One important part of a veteran’s traumatic brain injury claim, or any claim, is the use of medical literature to turn your injury into one you get compensation for.
I have seen time and again where VA medical examiners display their hackery by butchering medical opinions with poor use of medical literature. VA adjudicators then evaluate those bad resources by falsely claiming medical literature does not support the claim.
That was the case for one client over a year ago. VA repeatedly denied the veteran service connection for TBI and the veteran’s secondary condition of a benign brain tumor.
The VA examiners used resources that were inappropriate, and I am about to set out how you can beat back opinions by knowing the difference between good sources of medical literature and bad.
The following discussion is an excerpt from my upcoming guide on traumatic brain injury and residual.
DIFFERENT TIERS OF MEDICAL LITERATURE
Most veterans are unaware of the different kinds of medical literature you can use to support your claim. Some are more authoritative than others.
This is the most important kind consisting of papers written on research carried out personally by the author that is published in peer-reviewed journals. Primary literature carries the most persuasive weight if they support your claim.
Secondary literature is a type of publication that relies on primary sources of information to create a synthesis of knowledge. These give an overview of the matter, which can be used to track down primary literature sources.
These can carry weight, especially when VA uses less authoritative resources like basic company websites like Mayo Clinic’s website to deny a diagnosis.
This form of literature is written for nontechnical audience, magazines, trade journals, etc. The MayoClinic.org website may be an example like this, and lazy medical examiners may use these rather than primary or secondary resources.
This form of literature is usually created by special interesting research or publications. Dow Chemical has its own journals. In those, it published research that was cited by the press as a counter to claims that Agent Orange type dioxins were dangerous.
You need to evaluate these resources with a fair amount of skepticism.
HOW TO APPLY
For MayoClinic.org, the authors provide the warning, “Nothing in the content, products or services should be considered, or used as a substitute for, medical advice, diagnosis or treatment.”
That website is intended for educational purposes. It is not to be used to render a diagnosis. No author is noted on the page. Any use of this page to diagnose your claim is a violation of the terms provided, and you can print those out and provide them to VA when you request an explanation.

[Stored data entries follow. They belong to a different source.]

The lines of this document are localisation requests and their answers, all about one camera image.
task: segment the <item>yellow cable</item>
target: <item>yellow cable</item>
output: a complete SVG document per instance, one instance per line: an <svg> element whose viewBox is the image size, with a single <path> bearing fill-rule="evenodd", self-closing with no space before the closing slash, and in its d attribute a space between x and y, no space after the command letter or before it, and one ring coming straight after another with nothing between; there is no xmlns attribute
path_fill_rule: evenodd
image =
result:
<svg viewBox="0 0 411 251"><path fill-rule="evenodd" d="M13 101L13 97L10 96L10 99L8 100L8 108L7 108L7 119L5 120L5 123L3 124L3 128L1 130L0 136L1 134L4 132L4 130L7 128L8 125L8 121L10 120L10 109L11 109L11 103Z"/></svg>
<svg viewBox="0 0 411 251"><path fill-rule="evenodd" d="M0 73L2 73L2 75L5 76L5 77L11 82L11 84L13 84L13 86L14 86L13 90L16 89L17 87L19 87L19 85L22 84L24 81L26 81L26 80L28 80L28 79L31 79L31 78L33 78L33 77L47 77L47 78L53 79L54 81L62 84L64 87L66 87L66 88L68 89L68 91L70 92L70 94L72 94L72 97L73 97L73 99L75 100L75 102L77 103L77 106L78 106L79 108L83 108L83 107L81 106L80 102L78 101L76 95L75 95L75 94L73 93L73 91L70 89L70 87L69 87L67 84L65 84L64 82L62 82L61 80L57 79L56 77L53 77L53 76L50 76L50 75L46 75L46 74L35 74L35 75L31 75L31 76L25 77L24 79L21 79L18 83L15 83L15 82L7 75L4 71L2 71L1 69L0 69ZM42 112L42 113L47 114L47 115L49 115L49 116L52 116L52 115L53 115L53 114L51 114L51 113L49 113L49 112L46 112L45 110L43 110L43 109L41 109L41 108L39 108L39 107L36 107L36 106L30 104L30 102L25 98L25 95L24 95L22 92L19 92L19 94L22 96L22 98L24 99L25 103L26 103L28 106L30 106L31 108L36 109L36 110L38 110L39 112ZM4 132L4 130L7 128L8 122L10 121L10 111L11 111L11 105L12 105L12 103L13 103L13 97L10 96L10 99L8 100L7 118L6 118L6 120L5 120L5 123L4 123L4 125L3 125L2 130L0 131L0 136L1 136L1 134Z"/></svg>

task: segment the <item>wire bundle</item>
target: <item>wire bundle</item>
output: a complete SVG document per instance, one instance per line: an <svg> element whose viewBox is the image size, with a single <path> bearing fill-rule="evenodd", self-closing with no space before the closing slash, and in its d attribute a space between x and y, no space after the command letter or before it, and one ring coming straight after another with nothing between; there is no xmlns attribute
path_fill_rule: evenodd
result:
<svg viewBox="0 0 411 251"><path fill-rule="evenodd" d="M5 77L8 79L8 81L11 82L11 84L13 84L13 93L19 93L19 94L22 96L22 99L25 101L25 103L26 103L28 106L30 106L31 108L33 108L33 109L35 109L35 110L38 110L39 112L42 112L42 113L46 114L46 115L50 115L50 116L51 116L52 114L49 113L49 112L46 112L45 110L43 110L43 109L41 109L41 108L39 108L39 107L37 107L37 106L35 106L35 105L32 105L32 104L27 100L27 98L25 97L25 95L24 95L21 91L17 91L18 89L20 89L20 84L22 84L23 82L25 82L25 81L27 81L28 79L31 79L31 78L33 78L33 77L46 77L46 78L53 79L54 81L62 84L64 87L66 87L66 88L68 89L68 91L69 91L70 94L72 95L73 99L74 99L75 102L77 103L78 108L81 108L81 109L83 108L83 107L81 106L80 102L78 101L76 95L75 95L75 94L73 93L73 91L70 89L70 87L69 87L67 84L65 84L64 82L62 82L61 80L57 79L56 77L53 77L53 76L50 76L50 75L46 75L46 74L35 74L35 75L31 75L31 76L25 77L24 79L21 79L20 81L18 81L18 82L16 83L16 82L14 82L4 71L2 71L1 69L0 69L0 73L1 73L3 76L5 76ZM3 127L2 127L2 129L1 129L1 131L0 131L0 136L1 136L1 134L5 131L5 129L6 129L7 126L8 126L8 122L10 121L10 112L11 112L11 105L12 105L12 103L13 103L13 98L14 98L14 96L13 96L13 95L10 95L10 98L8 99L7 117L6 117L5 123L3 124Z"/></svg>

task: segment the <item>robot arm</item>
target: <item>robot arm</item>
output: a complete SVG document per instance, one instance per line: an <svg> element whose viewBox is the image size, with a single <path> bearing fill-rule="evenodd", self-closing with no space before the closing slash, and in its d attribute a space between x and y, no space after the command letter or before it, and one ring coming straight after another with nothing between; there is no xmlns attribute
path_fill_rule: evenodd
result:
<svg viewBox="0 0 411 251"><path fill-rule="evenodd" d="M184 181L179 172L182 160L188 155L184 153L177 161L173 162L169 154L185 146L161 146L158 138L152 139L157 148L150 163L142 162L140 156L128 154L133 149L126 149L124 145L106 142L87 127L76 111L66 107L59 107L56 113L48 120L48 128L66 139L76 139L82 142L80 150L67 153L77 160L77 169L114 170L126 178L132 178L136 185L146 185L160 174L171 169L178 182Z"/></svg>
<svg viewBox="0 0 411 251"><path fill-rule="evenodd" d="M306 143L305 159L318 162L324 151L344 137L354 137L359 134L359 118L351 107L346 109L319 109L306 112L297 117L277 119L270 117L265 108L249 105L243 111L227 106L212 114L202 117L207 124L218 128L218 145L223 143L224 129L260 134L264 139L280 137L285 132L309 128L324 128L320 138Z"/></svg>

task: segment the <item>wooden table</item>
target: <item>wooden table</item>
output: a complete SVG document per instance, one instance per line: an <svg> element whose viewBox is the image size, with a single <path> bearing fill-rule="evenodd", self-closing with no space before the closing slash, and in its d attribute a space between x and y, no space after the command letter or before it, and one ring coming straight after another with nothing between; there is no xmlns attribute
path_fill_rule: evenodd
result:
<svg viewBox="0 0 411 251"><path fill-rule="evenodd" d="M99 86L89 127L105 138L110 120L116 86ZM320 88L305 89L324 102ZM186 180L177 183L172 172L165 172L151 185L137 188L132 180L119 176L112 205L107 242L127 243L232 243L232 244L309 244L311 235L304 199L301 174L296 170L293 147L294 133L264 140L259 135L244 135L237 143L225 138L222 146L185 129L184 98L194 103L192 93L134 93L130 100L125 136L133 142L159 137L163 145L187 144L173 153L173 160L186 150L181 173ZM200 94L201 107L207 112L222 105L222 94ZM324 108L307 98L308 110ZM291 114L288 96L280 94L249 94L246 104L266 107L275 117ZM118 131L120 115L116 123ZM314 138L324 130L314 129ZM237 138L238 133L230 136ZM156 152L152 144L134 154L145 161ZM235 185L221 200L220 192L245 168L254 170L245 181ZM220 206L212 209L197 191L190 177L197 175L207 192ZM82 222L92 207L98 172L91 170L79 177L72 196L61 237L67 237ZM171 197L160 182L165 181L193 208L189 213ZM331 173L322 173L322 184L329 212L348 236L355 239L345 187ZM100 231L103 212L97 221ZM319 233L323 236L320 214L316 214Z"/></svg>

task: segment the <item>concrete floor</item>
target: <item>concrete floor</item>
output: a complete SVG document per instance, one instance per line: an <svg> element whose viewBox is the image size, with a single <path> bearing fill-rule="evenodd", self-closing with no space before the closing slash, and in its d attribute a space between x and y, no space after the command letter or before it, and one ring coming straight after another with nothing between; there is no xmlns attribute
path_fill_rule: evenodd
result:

Likewise, another common website VA may use is UpToDate. That source states, “The content on the UpToDate website is not intended nor recommended as a substitute for medical advice, diagnosis, or treatment.”
The point of VA exam is to diagnose your condition, right?
There are other errors VA examiners commit when using resources like this such as asserting the resource’s lack of inclusion of a symptom or diagnosis means the symptom or diagnosis does not have support to justify service connection.
Such an assertion may be false when the purpose of the website is to provide a general educational understanding of a symptom but not an explanation that covers all aspects.
If you catch an examiner doing this, you need to call that doctor on the carpet in your notice of disagreement. You can support your objection by providing more specific primary literature sources that specifically address your particular claim.
Should you try this approach, be sure you explain the difference between primary, secondary and tertiary literature resources. Some adjudicators may not know the difference, but that difference will be noticed by the Board if you need to appeal beyond the regional office.